Forza Italia in Campania, Martusciello con De Siano. Caldoro isolato

La ministra Carfagna media tra l’europarlamentare e il coordinatore, garantisce Tajani. L’ex governatore fuori dai giochi

NAPOLI – Mara Carfagna si conferma il vero punto di riferimento di Silvio Berlusconi in Campania. A quanto apprende Cronache, il ministro per il Sud del governo Draghi è riuscito nella faticosa quanto indispensabile operazione di ricucitura tra le diverse fazioni di Forza Italia in Campania, in eterna guerra tra loro. Passaggio fondamentale per arrivare alla pace, un colloquio, a quanto pare cordiale e sereno, con l’europarlamentare Fulvio Martusciello, che fino ad oggi si era spesso trovato su posizioni contrapposte a quelle della Carfagna stessa. Martusciello ha chiamato Mara su impulso di Antonio Tajani, coordinatore nazionale del partito. Per Tajani, infatti, è indispensabile mettere pace tra le diverse anime del partito, in vista dei prossimi importanti appuntamenti elettorali: ricordiamo che in Campania, in autunno, andranno al voto le città di Napoli, Benevento, Caserta e Salerno insieme ad altre decine di Comuni delle cinque province.

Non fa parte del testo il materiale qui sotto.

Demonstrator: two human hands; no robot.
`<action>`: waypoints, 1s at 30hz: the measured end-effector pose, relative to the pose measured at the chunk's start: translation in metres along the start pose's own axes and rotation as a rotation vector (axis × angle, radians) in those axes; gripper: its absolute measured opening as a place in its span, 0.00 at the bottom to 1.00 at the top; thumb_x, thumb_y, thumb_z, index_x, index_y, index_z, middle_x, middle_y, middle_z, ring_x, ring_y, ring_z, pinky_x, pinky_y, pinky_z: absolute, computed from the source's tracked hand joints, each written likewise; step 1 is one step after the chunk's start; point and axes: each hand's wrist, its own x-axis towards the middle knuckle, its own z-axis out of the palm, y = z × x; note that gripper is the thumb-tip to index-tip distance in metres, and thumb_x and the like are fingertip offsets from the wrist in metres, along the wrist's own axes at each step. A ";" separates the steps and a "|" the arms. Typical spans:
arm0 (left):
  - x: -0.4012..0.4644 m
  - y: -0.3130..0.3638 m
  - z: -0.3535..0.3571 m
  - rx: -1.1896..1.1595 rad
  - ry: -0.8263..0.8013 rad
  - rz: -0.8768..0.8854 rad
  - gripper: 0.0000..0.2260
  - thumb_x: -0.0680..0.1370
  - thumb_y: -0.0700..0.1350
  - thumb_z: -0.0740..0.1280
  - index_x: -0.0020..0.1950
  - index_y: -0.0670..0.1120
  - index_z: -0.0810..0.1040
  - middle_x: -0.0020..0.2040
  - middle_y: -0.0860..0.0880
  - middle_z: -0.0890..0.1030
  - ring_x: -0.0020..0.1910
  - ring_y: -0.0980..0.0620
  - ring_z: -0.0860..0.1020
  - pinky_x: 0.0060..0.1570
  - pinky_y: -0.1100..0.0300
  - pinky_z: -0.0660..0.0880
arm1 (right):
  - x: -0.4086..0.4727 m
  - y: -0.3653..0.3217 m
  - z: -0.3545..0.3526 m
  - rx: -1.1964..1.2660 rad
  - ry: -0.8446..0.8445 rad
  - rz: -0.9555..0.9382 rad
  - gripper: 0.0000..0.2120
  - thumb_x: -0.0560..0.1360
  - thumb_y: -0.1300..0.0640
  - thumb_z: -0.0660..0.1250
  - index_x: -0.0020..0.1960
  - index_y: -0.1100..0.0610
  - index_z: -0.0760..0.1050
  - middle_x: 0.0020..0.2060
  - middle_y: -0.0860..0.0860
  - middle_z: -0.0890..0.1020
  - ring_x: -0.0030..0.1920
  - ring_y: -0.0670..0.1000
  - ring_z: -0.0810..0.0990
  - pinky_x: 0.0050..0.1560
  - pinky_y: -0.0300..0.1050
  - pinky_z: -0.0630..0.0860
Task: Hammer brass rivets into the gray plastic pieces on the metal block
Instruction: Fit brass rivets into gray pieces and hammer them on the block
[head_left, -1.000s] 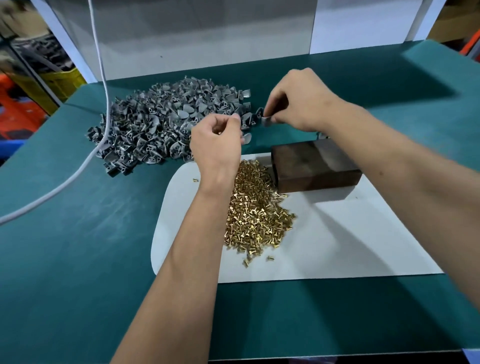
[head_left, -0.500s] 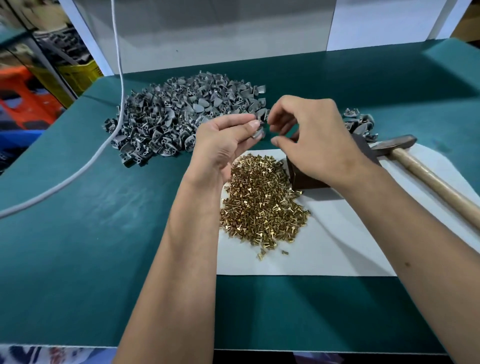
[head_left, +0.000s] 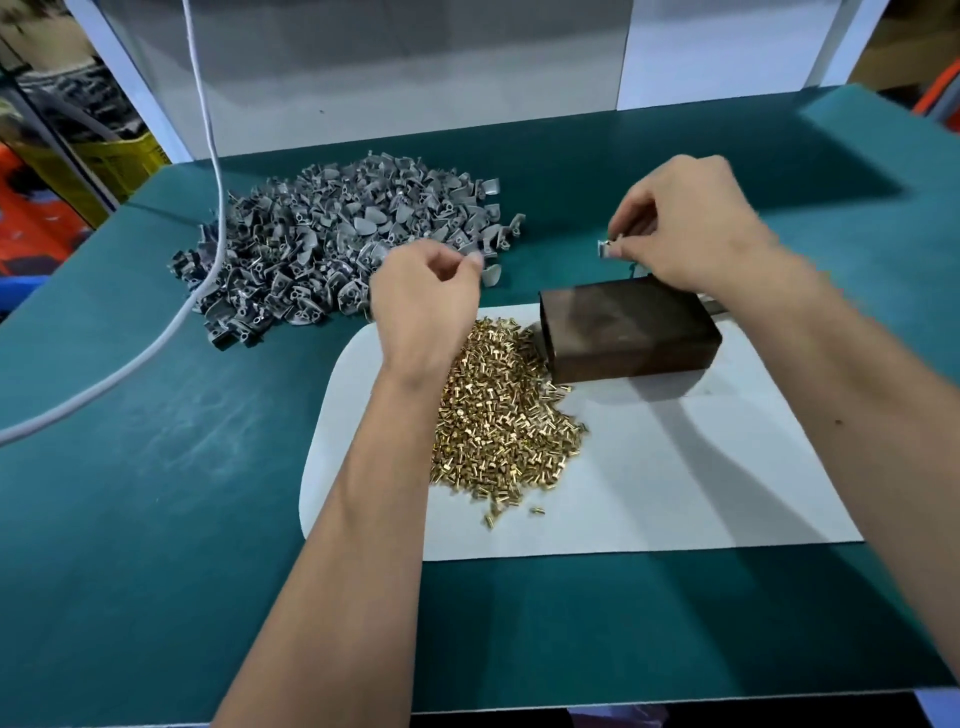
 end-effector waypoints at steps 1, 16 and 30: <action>0.001 -0.003 -0.001 0.117 0.047 0.026 0.06 0.78 0.48 0.73 0.43 0.48 0.85 0.38 0.55 0.84 0.40 0.55 0.81 0.55 0.54 0.80 | 0.004 0.005 -0.003 -0.033 -0.007 0.041 0.05 0.71 0.56 0.80 0.44 0.51 0.85 0.39 0.51 0.85 0.42 0.52 0.85 0.53 0.43 0.80; 0.009 -0.020 -0.017 0.260 0.027 0.021 0.16 0.67 0.32 0.68 0.51 0.45 0.85 0.55 0.44 0.84 0.53 0.43 0.81 0.56 0.50 0.79 | 0.043 -0.095 0.070 -0.275 -0.358 -0.300 0.11 0.74 0.62 0.75 0.56 0.58 0.84 0.52 0.58 0.84 0.51 0.60 0.83 0.56 0.53 0.82; 0.009 0.002 -0.034 -0.919 -0.062 -0.443 0.04 0.76 0.30 0.71 0.48 0.37 0.82 0.47 0.39 0.86 0.43 0.47 0.85 0.44 0.60 0.84 | 0.006 -0.100 0.040 0.278 -0.076 -0.335 0.16 0.69 0.61 0.80 0.54 0.54 0.79 0.44 0.48 0.83 0.43 0.48 0.83 0.49 0.44 0.81</action>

Mara Carfagna, lo ricordiamo, come rivelato da Cronache, è considerata l’interlocutore politico più affidabile, a livello nazionale, da Catello Maresca, il magistrato partenopeo che all’inizio di maggio annuncerà la sua discesa in campo come candidato a sindaco di Napoli per il centrodestra a trazione civica. Martusciello, dopo le dimissioni da coordinatore cittadino del consigliere comunale Stanislao Lanzotti, assumerà il ruolo di coordinatore di Fi nel capoluogo: un sacrificio che l’europarlamentare si è detto disponibile a fare, pur di rendere la lista degli “azzurri” competitiva alle prossime comunali, sia che si presenti con il simbolo che sotto una veste civica.

La ritrovata convergenza in termini politici tra Martusciello e la Carfagna è testimoniato anche da un comunicato stampa diffuso ieri da Annalisa Patriarca, consigliere regionale e capogruppo di Fi appartenente alla corrente martuscelliana, che ha espresso il suo “ringraziamento al ministro per il Sud, Mara Carfagna, che ha ufficializzato l’investimento da 100 milioni di euro per il recupero del Real Albergo dei Poveri, a Napoli”. Plauso della stessa area politica anche per la nomina di Francesco Cannizzaro a responsabile Fi per il Sud. L’accordo Carfagna-Martusciello-De Siano è un boccone amaro da ingoiare per Stefano Caldoro, che con il ministro per il Sud non ha buoni rapporti. Ora che le gerarchie del partito sono state ristabilite, con la Carfagna che, nel rispetto del suo nuovo ruolo istituzionale, ha deciso di profondere ogni sforzo possibile per far crescere Forza Italia in Campania e nel Mezzogiorno d’Italia, è probabile che anche Caldoro si adegui e si sieda al tavolo della pace. Anche perché, arrivati a questo punto, l’ex governatore non ha strade alternative valide da percorrere.